**YOUR OBJECTIVE**: Below are some records. Return exactly the lines from the one containing "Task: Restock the" through the one containing "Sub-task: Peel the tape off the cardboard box", both included, and only those.

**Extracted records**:
+++++

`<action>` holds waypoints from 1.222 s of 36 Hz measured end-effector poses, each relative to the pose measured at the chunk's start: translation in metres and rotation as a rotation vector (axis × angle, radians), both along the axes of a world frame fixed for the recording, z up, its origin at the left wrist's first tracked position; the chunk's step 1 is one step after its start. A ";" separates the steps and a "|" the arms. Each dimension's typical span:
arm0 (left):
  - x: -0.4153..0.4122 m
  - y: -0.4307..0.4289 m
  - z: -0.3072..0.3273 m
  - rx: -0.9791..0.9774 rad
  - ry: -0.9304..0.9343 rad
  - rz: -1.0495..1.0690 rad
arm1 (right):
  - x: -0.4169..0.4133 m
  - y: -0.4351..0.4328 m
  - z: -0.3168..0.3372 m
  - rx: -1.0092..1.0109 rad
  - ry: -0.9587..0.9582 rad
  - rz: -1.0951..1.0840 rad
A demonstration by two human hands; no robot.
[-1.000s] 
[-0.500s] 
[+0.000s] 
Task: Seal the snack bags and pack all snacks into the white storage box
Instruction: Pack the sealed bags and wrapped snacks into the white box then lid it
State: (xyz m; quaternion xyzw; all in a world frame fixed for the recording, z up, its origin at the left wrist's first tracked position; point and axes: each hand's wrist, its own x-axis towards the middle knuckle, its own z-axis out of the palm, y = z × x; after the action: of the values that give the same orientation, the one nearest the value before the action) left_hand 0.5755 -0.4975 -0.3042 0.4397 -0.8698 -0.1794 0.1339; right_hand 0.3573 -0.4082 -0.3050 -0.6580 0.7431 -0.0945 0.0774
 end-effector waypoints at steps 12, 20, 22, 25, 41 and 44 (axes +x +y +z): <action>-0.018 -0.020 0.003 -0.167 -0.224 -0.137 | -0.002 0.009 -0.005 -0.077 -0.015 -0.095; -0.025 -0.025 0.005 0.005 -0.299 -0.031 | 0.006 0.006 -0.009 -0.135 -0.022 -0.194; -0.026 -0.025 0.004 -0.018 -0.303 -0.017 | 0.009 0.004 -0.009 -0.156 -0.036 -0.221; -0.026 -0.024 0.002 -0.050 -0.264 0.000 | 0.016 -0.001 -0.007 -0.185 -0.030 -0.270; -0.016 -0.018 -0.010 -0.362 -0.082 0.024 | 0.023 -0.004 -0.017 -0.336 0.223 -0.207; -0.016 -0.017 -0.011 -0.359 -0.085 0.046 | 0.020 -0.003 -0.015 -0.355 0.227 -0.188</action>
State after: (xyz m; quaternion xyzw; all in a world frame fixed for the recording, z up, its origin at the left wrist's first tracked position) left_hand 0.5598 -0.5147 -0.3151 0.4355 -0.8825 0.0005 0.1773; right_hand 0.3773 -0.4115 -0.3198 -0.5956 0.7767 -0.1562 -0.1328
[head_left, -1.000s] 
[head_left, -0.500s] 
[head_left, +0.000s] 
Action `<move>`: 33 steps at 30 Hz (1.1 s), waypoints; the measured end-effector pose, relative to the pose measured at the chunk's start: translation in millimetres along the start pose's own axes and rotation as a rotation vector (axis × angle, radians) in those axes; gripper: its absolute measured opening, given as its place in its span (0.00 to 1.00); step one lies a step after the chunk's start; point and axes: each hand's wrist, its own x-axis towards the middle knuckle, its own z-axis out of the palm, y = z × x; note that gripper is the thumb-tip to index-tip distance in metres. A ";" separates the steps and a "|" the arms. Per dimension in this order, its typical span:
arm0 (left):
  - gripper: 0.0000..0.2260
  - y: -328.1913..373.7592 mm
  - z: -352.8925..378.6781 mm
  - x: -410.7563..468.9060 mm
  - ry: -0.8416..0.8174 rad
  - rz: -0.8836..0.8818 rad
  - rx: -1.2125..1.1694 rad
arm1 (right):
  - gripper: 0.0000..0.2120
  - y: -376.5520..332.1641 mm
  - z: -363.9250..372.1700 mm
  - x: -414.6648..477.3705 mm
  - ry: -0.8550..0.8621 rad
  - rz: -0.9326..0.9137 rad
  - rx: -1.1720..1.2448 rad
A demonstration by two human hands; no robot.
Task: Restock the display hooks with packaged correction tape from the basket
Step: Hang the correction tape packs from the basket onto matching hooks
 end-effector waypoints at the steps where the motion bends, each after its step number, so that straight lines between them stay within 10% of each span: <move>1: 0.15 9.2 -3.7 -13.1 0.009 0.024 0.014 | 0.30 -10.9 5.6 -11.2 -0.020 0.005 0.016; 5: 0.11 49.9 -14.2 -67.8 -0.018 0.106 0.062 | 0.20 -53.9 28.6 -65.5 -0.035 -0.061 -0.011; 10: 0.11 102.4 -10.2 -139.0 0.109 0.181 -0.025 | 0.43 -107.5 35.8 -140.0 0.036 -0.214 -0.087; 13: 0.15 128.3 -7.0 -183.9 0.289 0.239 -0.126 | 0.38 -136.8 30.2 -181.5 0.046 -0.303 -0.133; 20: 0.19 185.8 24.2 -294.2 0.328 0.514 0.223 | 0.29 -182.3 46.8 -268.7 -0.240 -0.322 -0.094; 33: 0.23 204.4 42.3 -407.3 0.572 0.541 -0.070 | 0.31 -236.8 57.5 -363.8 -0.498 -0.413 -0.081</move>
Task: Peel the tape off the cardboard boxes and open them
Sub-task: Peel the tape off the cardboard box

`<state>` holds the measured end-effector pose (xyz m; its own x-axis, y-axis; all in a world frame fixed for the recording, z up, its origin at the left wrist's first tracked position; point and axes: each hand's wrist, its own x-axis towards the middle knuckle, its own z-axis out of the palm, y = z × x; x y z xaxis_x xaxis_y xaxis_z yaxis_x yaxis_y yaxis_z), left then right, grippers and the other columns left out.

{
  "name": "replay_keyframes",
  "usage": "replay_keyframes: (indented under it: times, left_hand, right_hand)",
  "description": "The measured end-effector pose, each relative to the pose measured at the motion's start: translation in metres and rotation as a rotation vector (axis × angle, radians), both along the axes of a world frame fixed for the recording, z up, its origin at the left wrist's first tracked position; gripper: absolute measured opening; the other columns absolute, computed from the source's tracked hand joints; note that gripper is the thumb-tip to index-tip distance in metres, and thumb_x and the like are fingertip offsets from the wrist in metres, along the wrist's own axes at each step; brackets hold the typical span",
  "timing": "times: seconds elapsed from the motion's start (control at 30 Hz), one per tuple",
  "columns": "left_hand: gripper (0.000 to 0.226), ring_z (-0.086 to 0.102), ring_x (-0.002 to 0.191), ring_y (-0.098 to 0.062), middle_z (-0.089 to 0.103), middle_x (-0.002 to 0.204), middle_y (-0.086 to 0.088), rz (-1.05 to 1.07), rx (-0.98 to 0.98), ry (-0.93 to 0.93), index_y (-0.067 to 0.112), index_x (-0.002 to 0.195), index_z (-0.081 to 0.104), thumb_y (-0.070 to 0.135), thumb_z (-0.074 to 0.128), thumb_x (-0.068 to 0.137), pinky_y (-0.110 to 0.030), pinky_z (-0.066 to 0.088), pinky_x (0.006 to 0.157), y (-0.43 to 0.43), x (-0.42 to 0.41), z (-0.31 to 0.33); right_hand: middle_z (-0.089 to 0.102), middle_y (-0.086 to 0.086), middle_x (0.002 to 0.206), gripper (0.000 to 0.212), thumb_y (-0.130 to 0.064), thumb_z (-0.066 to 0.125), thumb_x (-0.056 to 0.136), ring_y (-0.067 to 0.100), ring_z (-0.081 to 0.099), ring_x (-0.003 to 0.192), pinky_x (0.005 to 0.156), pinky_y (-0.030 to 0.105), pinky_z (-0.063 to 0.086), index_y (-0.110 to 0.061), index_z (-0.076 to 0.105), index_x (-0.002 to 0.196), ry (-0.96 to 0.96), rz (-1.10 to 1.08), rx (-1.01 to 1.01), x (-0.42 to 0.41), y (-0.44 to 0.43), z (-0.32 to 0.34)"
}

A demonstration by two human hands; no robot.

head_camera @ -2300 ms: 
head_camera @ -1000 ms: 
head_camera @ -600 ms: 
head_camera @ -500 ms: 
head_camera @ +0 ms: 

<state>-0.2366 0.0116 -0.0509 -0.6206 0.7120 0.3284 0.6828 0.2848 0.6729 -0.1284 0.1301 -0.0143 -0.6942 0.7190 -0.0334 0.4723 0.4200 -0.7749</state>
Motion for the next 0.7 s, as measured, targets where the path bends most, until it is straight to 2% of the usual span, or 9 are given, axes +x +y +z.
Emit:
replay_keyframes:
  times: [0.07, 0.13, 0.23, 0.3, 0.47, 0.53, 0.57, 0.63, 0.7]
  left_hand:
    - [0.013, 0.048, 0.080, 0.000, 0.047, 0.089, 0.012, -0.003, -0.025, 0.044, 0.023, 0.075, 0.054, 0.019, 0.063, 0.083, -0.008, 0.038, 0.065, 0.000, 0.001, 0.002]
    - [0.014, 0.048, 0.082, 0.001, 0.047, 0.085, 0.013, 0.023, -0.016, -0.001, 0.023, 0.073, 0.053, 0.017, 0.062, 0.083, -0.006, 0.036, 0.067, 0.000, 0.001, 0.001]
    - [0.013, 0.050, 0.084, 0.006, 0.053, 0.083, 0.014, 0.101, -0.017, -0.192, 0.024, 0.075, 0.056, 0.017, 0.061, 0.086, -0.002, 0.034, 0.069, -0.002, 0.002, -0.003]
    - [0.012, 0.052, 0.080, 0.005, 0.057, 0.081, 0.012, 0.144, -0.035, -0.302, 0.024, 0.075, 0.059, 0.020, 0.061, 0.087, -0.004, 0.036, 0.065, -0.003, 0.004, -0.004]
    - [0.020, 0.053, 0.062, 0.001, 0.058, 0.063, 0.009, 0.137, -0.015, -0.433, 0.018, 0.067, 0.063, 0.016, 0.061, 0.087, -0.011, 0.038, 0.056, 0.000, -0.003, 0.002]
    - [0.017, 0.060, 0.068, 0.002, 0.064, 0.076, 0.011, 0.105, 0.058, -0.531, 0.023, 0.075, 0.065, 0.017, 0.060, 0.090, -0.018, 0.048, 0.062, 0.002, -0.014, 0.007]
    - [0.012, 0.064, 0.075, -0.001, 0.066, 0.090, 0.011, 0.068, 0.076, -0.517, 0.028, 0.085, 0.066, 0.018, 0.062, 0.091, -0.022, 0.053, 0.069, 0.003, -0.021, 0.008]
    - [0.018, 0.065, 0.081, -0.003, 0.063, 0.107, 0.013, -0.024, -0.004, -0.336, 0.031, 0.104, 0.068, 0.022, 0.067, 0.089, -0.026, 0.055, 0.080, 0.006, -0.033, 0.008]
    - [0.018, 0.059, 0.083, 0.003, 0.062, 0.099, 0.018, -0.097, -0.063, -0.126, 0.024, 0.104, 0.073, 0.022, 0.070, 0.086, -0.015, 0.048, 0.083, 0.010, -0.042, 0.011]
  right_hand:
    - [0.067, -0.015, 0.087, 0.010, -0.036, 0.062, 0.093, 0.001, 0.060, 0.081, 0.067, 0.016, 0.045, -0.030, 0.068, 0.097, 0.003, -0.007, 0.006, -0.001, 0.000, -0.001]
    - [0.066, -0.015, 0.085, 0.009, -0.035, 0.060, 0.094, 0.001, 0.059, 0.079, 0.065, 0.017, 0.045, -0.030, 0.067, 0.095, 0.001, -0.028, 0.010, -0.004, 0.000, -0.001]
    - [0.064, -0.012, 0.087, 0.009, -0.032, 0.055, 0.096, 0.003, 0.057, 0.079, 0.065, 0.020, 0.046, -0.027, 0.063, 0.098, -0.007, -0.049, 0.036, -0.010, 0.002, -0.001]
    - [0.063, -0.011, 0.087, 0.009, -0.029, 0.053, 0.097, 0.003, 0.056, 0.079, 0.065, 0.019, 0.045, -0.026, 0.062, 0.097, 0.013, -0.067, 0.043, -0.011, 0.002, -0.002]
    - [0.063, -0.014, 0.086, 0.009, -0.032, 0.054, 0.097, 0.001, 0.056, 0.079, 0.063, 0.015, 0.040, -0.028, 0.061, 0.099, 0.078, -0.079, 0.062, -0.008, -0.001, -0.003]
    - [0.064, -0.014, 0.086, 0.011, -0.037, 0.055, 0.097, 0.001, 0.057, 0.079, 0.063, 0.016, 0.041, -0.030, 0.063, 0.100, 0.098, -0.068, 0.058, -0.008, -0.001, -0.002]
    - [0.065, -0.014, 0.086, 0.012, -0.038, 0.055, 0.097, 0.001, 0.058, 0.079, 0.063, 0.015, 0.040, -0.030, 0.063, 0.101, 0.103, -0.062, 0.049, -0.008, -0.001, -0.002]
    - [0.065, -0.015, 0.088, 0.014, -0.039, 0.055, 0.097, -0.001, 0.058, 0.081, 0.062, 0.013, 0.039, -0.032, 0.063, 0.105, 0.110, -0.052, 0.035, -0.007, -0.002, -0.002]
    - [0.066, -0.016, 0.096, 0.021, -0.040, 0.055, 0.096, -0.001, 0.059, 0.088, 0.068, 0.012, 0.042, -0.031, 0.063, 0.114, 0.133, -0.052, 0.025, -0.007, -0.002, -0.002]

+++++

**THE ANSWER**:
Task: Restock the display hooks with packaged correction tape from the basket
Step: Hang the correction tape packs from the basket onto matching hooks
 end-effector waypoints at the steps where the motion bends, each after its step number, so that straight lines between them stay within 10% of each span: <move>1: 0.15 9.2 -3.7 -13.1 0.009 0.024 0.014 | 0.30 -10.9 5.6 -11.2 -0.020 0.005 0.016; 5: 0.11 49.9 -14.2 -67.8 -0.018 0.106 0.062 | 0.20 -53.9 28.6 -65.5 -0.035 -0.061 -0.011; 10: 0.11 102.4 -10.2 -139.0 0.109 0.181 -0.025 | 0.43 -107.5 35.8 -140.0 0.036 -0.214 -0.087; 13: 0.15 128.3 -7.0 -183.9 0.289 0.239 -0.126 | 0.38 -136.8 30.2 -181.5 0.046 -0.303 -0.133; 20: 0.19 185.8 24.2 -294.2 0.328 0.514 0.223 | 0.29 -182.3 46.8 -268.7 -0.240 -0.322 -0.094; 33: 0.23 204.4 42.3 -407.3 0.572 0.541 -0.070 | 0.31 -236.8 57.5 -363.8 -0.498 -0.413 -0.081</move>
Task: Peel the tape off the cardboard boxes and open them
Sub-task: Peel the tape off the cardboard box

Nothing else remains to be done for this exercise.